Sun CEC 2007 - NIH Be Gone
Sun's annual Customer Engineering Conference wrapped up yesterday. Officially, the conference themes were Green Computing and "Redshift" - the Internet growth trajectory that is under-served by Moore's law. There was plenty of great content on these themes, but the overwhelming message I walked away with after three days
was that Sun has finally risen above the Not_Invented_Here syndrome that has plagued it's market growth for years.
Todd Fast said it best in a post There is no chicken. There is no egg:
"To most people at Sun, "community" is a walled garden cut off from the real conversation, a case of we know better, shut up and listen. Sun is hardly alone in holding this attitude, but particularly prone to it because of its technology-centric perspective. From that perspective, community is not something that is self-modifying nor self-sustaining, rather it is something to be moderated, controlled, and ultimately held at arm's length. We talk about gathering community in order to drive usage, but we're actually grasping at a shadow of the thing we should want instead—culture."
Courageous and controversial for a circa August 2007 assessment, but accurate to my mind. Less than two months and a few tipping-point innovations later it appears that Sun has truly transcended (ascended?) this navel gazing mindset. Phew.
The transcendence was no more evident than in Tim Bray's talk, "Web 2.0: The Nitty Gritty". He wasted no time getting to the point: Sun underestimated the priority of Time to Market for the Web 2.0 developer. He cited Time to Market as one of four hot developer issues:
- Scalability
- Time to Market
- Maintainability
- Integration
Of the four, Sun placed disproportionate emphasis on Scalability. But new scaling models were emerging and acceptance of perpetual beta service levels was increasing, both of which served to disrupt the market dynamics that propelled Sun to precarious heights in 1999 and 2000. Tim went on to espouse all the advantages and adoption patterns of Ruby on Rails and PHP, which play well in a Time to Market driven business model, while Java was akward for a Test First style of programming. He then went on to say "SOA is bad," sending gasps through the audience. But his statements were really not that controversial to this crowd, whose collective experience suggests the developer marketplace will not wait for Sun. People were smart enough to not take Tim too literally on this latter point, but everyone can make sense of Atom and RSS, while not so for SOA - how many developers have the time or will to wade through WS-* specifications in order to integrate a handful of apps?
The working definition of Choice for Sun engineers of yore (and I count myself among them,) was, "noun, Any color you want as long as it's Indigo". Tim bid this notion goodbye brilliantly.
We're getting on with the business of competing on merit and mindshare. Evidence of transcendence is popping all over the place; heard on an internal conference call today from a software product lead, "We should not constrain ourselves for religious reasons."

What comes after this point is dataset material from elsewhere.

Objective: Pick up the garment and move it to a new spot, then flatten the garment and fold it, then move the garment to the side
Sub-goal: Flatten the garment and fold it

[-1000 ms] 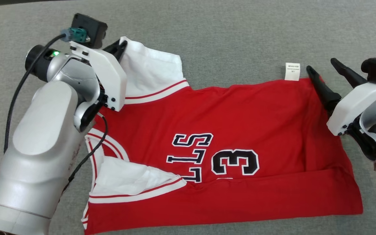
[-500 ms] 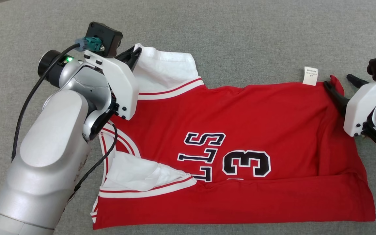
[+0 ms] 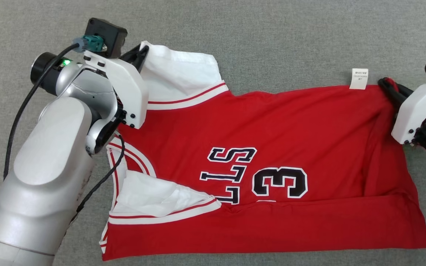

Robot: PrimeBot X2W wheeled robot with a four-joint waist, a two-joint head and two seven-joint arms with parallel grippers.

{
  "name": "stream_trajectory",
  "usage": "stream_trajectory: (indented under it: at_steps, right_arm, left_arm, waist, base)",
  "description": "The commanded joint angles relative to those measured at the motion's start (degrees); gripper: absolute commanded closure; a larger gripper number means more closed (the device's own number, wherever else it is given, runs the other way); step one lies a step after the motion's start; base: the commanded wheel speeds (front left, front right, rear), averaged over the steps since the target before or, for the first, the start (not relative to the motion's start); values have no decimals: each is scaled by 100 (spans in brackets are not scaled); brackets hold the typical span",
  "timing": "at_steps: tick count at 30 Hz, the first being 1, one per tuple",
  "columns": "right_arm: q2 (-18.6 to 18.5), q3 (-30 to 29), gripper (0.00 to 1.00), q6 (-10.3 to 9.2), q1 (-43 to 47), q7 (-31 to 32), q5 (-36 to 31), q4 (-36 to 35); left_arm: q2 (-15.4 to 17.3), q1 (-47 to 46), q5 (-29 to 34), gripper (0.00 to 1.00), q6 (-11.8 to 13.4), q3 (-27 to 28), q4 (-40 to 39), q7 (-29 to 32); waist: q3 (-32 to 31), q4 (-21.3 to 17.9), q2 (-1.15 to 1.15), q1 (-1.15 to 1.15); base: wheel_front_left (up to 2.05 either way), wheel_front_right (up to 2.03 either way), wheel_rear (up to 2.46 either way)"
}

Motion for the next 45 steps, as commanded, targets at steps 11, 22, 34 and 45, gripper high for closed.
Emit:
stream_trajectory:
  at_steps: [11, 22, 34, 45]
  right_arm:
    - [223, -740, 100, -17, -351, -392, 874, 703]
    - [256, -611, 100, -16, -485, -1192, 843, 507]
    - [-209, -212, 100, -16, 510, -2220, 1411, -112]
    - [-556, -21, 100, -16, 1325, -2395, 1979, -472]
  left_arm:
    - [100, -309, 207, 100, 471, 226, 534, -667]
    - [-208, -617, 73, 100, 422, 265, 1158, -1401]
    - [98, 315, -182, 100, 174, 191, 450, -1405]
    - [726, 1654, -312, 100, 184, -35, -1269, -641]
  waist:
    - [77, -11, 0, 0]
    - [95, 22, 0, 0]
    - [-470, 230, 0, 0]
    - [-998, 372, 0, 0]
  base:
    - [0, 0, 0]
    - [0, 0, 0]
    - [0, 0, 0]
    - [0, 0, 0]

You want to do Flash, Flex, AJAX, JavaFX. No problem. You write code in PHP, Ruby, Java? No Problem. You deploy on Linux, Windows, Solaris? No problem. Choice is the new mantra at Sun. There's no more room for NIH fussing anymore.
As Jonathan Schwartz said in his keynote on Tuesday, "Revenue is a lagging indicator of how well you're driving adoption." Given recent growth in Sun's revenue, especially the double digits in software revenue, I'd say we're finally on track with this adoption thing. No factor has been more crucial to the upward trend than the embrace of technologies that did not originate at Sun.